**What this task involves:**
In the data below, the answer is the run of lines from the line containing "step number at" through the line containing "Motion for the", both included; print it exactly and nothing else.

%%

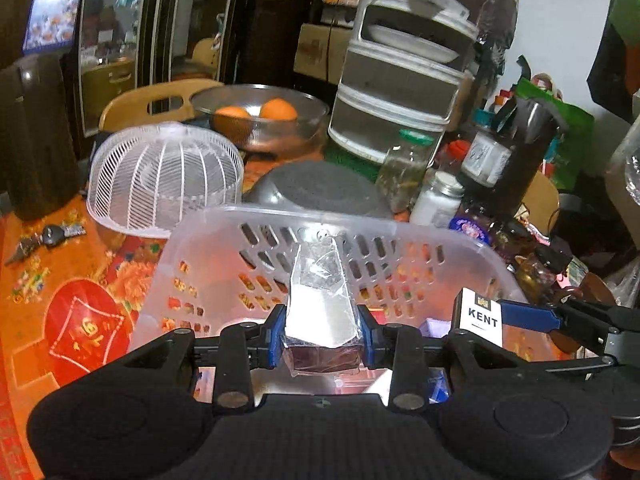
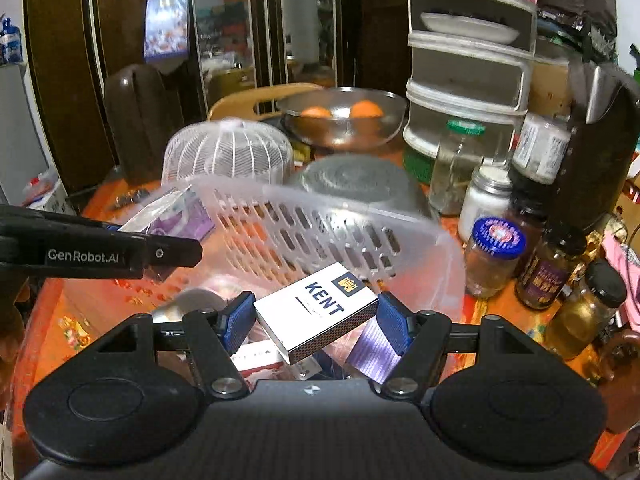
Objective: Organize objects
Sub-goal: 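Carry the foil box and KENT box over the basket with both tools, then open both tools to drop the foil box and KENT box into the basket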
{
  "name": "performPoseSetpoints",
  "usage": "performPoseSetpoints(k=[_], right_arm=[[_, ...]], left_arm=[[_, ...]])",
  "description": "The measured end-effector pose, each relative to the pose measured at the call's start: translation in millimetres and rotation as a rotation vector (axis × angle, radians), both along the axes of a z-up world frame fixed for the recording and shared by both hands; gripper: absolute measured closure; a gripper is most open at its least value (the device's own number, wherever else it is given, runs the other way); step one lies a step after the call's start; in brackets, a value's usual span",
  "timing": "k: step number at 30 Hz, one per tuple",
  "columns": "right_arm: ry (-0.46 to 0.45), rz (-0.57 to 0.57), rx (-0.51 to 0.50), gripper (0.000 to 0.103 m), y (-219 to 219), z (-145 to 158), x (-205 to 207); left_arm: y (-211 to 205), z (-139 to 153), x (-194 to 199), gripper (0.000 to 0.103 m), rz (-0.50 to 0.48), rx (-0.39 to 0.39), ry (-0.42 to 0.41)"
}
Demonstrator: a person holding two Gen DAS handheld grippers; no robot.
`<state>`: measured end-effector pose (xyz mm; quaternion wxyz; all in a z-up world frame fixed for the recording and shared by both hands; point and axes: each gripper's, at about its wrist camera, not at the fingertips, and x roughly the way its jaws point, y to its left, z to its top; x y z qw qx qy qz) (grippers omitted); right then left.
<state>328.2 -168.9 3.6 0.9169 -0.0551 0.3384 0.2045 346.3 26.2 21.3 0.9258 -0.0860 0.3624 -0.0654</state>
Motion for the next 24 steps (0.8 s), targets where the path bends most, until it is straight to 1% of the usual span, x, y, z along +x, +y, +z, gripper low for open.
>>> performPoseSetpoints(k=[5,8,9,10,11,12,14,15,16,17,18,19,20,22,24], right_arm=[[0.011,0.011,-0.034,0.034,5,-11,4],[0.011,0.011,-0.014,0.032,4,-12,4],[0.007,0.011,-0.009,0.027,4,-12,2],[0.000,0.011,-0.011,0.017,4,-12,3],[-0.016,0.010,-0.015,0.013,4,-11,1],[-0.029,0.007,-0.016,0.009,4,-11,-1],[-0.044,0.002,0.003,0.008,0,-8,-5],[-0.049,0.000,0.012,0.004,-2,-7,-6],[-0.056,-0.004,0.018,0.000,-4,-6,-8],[-0.062,-0.006,0.024,0.000,-6,-4,-9],[-0.069,-0.007,0.032,0.000,-9,-2,-11],[-0.080,-0.012,0.044,0.000,-12,0,-14],[-0.092,-0.017,0.056,0.000,-15,3,-17],[-0.106,-0.026,0.073,0.000,-20,8,-25],[-0.098,-0.011,0.077,0.000,-23,12,-32]], left_arm=[[2,-15,4,0.064,0.007,0.018,0.023],[0,-19,5,0.062,0.001,0.038,0.020],[-1,-20,4,0.060,-0.009,0.040,0.015],[-1,-21,3,0.049,-0.017,0.036,0.015],[-1,-21,2,0.035,-0.023,0.026,0.011],[-1,-21,0,0.030,-0.020,0.017,-0.003],[0,-17,-6,0.028,-0.017,0.013,-0.041],[0,-15,-9,0.027,-0.013,0.015,-0.056],[0,-13,-12,0.021,-0.010,0.017,-0.072],[0,-10,-16,0.015,-0.008,0.018,-0.088],[1,-7,-21,0.011,0.000,0.023,-0.110],[1,-3,-26,0.004,0.010,0.034,-0.126],[1,1,-33,0.001,0.015,0.049,-0.149],[2,7,-43,0.001,0.026,0.066,-0.186],[4,12,-53,0.001,0.020,0.069,-0.195]])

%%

**Task response:**
  "timing": "k: step number at 30 Hz, one per tuple",
  "columns": "right_arm: ry (-0.46 to 0.45), rz (-0.57 to 0.57), rx (-0.51 to 0.50), gripper (0.000 to 0.103 m), y (-219 to 219), z (-145 to 158), x (-205 to 207); left_arm: y (-211 to 205), z (-139 to 153), x (-194 to 199), gripper (0.000 to 0.103 m), rz (-0.50 to 0.48), rx (-0.39 to 0.39), ry (-0.42 to 0.41)"
}
Demonstrator: a person holding two Gen DAS handheld grippers; no robot.
`<state>`: measured end-effector pose (xyz mm; quaternion wxyz; all in a z-up world frame fixed for the recording and shared by both hands; point and axes: each gripper's, at about its wrist camera, not at the fingertips, and x roughly the way its jaws point, y to its left, z to its top; x y z qw qx qy qz) (grippers omitted); right then left.
<state>328.2 -168.9 3.6 0.9169 -0.0551 0.3384 0.2045 346.3 26.2 21.3 0.9258 -0.0860 0.3624 -0.0654</state>
Motion for the next 24 steps (0.8 s), targets where the path bends most, until it is straight to 1% of the usual span, x, y, z along +x, +y, +z, gripper low for open.

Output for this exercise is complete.